[Coco] Linville's ramblings on assembly vs machine code

Melanie and John Mark Mobley johnmarkmelanie at gmail.com
Mon Jul 10 22:29:24 EDT 2017


From: John Mark Mobley
Sent: Saturday, July 01, 2017 11:09 PM
To: Steve Strowbridge
Subject: CoCo Crew Tech Segment
-------
Steve Strowbride,

The CoCo Crew Tech Segment was on Assembly Language vs.

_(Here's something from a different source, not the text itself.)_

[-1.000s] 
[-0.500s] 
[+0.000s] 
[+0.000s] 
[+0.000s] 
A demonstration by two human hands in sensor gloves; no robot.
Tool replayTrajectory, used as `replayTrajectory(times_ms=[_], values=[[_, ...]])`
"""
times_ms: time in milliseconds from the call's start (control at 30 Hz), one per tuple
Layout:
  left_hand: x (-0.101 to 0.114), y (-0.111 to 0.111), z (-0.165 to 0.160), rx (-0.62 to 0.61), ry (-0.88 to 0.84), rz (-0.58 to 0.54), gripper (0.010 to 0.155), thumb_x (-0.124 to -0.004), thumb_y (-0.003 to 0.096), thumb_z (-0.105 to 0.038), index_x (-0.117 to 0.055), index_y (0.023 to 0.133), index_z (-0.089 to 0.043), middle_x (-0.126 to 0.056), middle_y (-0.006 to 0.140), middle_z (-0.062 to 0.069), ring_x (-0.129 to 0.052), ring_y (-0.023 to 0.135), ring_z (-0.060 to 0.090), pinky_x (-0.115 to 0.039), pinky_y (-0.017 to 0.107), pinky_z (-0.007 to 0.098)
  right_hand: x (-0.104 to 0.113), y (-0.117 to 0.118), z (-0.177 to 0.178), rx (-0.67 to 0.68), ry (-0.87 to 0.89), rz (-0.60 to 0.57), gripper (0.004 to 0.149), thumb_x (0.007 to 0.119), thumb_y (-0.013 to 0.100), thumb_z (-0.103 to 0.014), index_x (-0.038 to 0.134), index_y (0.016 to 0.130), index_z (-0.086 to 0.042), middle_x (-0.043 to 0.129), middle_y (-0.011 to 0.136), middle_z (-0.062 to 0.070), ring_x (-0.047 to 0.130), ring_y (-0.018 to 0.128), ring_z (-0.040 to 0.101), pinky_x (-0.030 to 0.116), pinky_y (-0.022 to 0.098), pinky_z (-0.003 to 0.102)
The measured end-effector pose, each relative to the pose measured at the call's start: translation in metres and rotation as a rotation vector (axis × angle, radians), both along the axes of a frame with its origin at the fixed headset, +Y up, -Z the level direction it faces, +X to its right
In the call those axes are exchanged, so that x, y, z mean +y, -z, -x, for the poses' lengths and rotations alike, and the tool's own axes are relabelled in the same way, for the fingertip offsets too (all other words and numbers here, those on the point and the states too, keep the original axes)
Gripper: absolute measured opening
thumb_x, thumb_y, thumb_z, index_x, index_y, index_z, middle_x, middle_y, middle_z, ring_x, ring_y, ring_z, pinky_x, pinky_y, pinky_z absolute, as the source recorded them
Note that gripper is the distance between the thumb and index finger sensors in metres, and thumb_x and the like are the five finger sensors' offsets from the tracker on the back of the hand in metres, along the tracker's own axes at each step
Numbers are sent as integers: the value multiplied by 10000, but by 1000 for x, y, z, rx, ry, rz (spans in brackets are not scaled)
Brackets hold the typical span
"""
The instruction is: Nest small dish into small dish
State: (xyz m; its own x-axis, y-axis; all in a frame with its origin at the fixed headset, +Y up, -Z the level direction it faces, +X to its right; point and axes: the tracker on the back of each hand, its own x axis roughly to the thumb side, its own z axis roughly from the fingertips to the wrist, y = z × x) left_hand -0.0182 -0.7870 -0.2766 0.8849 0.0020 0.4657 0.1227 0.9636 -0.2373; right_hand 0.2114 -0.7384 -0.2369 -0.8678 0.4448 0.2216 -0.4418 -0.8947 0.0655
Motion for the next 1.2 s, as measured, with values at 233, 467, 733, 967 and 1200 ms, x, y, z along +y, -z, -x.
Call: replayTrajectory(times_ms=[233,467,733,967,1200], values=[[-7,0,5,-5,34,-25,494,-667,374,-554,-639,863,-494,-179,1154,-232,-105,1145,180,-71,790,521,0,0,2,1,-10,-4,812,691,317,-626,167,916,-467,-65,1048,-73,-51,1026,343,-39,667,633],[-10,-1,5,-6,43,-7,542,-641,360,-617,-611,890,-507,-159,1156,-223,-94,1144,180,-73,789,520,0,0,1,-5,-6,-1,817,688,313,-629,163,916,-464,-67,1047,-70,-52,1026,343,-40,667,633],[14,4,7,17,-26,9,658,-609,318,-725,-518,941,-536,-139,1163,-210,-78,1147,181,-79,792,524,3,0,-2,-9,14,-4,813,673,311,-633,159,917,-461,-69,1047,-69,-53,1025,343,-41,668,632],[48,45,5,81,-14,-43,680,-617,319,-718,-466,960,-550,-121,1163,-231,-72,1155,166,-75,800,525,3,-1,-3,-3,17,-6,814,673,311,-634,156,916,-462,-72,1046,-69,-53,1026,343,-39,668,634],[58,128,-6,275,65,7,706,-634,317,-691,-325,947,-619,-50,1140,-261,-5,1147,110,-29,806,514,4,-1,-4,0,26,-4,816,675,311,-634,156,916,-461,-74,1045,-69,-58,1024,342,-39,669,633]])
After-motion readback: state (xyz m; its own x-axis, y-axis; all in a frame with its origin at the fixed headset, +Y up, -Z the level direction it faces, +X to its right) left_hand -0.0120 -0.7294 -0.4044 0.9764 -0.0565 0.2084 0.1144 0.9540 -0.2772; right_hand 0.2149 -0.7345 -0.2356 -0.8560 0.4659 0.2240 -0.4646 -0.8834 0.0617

Machine Code.

I just want you to know that I was not suggesting that people need to learn
machine code inside and out, by memorizing every single instruction.  I just
wanted to encourage people to dabble with it enough (say 2-3 days) so that
they can understand how much nicer it is to use an assembler.  And
understand what the assembler does and perhaps somewhat how it does it.  I
think it will give the determination you will need to sick with assembly
until you get how it works.   For you to make it with assembly, you will
need to devote a lot of time to it.

I have never memorized all the 6809 assembly instructions.  I have to use
lookup tables to see what condition code are effected and what addressing
modes are possible.  In some cases you may want to use a debugger in order
to see what is going on.

I got a surprise with I found that the following two instruction did not
work the same:
        CLRA     ; Clear A and the Carry Flag
        LDA #$00 ; Clear A

If you follow the book "TRS-80 Color Computer Assembly Language Programming"
by: William Barden, Jr. then the machine code is to the left of the
assembly.  Like on page 50 the LDA #$55 is encoded in Hex as 86, 55.  This
may be all the machine code you will ever need.

I think that it is important to note that the computer, for the most part,
cannot distinguish between code and data.  Therefore you must jump in a
valid address where the code is that you want to run.